Pedestrian Concept Feedback
- Pied Piper - the focus groups felt that this concept may be too lighthearted, and that it did not fit with the seriousness of the problem. Frank Julian described getting similar feedback; in his campaign they went with more "gray, depressing" theme, but married that to another, lighter-hearted PSA. Later studies indicated that people remembered the lighter-hearted piece. (This was the spot with a car driving thru the office to demonstrate work zone safety). Valerie Edgar noted that visuals stick in the mind better than the audio messages. Stacy Vilas suggested using the Pied Piper concept with penguins that turn into people. Jennifer Gavin describes modifying the concept to a NYC model, with runway music, and perhaps using a designer to say, "2004 is the year of the Pedestrian." Another TWG participant offered the idea that people remember serious PSAs better, i.e. Crying Indian
- Invisible Woman-the participants did not like the "Go Retro" tagline. The focus groups thought that this concept also needed more impact. The focus group indicated that they would not wear retro-reflective wear until it is "cool." The TWG agreed that this is a major challenge, but would like to see cultural change on this issue, especially with average walkers, not just athletes, cyclists, etc. It was also noted that visibility must be worked in, not just retro-at least in print ads. Also, the TWG discussed the issue of availability: "Where do you buy retro-reflective clothing?" Cooperation with manufacturers would be ideal.
- Retro-reflective Play-by-Play-The focus groups liked idea of comparison of neon, white, and retro-reflective wear. They think retro-reflective materials makes a difference in visibility, but it is not something they would wear or could find in the marketplace.
Driver Concept Feedback
- The Baseball Game--The focus groups thought that the concept of the Dad and son leaving the baseball game was too predictable. They thought it could have had more impact if "you didn't see it coming." The TWG felt that the issue must be addressed that cars do not make drivers superior to pedestrians. Valerie Edgar brought up a commercial in which the "woman without a car picks up her kid at school" as an example of this mindset.

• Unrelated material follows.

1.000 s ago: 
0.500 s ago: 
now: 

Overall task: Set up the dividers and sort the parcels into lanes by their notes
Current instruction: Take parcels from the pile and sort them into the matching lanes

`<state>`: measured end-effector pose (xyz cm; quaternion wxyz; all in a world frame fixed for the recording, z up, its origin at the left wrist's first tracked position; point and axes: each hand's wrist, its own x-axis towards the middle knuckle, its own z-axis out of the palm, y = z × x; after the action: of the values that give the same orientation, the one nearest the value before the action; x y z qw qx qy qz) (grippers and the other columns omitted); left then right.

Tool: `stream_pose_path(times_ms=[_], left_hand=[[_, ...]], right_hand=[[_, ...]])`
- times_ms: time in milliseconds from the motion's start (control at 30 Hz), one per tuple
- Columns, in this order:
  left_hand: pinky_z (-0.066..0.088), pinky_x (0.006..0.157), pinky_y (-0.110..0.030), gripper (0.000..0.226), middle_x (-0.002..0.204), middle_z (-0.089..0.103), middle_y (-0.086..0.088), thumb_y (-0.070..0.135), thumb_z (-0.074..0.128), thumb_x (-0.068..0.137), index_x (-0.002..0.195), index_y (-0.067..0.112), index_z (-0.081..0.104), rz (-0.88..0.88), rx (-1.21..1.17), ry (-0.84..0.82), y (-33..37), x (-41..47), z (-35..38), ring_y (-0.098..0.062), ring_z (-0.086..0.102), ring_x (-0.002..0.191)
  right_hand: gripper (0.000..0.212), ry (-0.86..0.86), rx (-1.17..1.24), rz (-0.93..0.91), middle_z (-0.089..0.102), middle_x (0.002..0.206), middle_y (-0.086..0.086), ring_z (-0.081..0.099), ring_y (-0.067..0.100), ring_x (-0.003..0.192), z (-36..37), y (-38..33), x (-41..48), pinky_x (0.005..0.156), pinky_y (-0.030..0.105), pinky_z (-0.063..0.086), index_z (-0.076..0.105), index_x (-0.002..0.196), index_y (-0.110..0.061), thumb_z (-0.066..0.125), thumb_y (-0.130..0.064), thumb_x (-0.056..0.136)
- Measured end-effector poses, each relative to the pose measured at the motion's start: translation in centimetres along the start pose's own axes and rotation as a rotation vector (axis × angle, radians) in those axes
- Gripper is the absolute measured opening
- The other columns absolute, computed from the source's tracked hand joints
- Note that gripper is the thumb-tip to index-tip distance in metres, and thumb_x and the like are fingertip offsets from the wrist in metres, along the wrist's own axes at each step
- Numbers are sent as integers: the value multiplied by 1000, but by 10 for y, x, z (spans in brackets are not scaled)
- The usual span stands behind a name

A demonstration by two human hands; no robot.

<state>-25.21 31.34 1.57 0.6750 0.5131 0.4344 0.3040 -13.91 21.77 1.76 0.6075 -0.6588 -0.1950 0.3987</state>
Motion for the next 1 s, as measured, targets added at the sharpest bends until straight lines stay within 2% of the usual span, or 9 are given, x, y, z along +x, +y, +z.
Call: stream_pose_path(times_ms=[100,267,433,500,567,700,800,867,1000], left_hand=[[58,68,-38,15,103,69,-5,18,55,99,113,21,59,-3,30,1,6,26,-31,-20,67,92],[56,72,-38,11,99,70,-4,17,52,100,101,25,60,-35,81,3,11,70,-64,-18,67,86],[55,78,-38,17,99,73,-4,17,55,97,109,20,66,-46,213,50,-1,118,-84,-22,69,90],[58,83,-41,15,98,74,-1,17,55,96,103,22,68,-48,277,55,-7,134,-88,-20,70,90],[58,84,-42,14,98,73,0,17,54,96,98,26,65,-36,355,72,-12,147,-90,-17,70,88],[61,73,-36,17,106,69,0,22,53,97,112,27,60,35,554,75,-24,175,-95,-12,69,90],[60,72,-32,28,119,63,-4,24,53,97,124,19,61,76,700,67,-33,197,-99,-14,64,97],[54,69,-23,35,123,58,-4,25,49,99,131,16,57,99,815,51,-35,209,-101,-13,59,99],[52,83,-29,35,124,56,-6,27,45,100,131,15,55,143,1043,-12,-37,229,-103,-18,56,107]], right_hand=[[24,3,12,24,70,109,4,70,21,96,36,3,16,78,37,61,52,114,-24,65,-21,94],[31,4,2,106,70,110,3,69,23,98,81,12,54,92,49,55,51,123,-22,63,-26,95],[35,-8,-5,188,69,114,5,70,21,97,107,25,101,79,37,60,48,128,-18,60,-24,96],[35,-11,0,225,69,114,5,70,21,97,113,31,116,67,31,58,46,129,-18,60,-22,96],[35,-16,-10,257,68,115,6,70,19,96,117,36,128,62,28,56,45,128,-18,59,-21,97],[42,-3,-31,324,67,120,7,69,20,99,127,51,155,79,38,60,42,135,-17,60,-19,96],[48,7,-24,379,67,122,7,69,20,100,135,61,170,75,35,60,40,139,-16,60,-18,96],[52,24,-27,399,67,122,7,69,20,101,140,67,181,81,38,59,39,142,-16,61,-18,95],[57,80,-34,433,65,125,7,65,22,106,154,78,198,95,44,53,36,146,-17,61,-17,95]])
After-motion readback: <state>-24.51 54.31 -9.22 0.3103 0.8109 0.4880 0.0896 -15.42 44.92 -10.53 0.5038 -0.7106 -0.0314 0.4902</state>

- Photo Album- The Photo Album concept received the most positive feedback from the focus groups. The groups suggested that we use different versions of the ad with overlapping voices, different types of drivers, etc. "This could happen to me" was reported to be an effective message with them. They also suggested that each PSA end with a child delivering the tagline. The TWG agreed that a child's voice is powerful. Deb Spicer asked whether these concepts would discourage pedestrians. Focus groups indicated that the PSA's would encourage people to be more conscientious. The "be alert when driving" message appealed to them, and the idea that you can change someone's life, or your own, was good. A suggested alternate ending for the spot was to have people/drivers in jail. Another suggested idea was portraying the driver being comforted by another person, feeling guilty for having made a grave mistake. The focus group respondents indicated that the campaign should make sure it is clear that the driver was not paying attention, although it should not necessarily blame the driver. Focus group members were confused as to pedestrian laws. Members of the TWG discussed the confusion regarding pedestrian laws and the differences between states. The TWG agreed that the point must be made that the driver is at fault when he/she does not yield to a pedestrian ("I just wasn't looking for a pedestrian" "I wasn't expecting to see a pedestrian" etc.) An IKEA commercial was mentioned because it presented the unexpected. The TWG wants to see a PSA that is not predictable. Stacy Vilas commented that she would like to see a PSA depicting a driver getting ticketed for not yielding to a pedestrian. Valerie Edgar described a study she did recently when not one driver yielded to policemen, to her or to any other pedestrians.
- Rushing to Work-The focus group's response to this concept was good overall, but not enthusiastic. The group stated that it must be clear that the victim is the driver's own child.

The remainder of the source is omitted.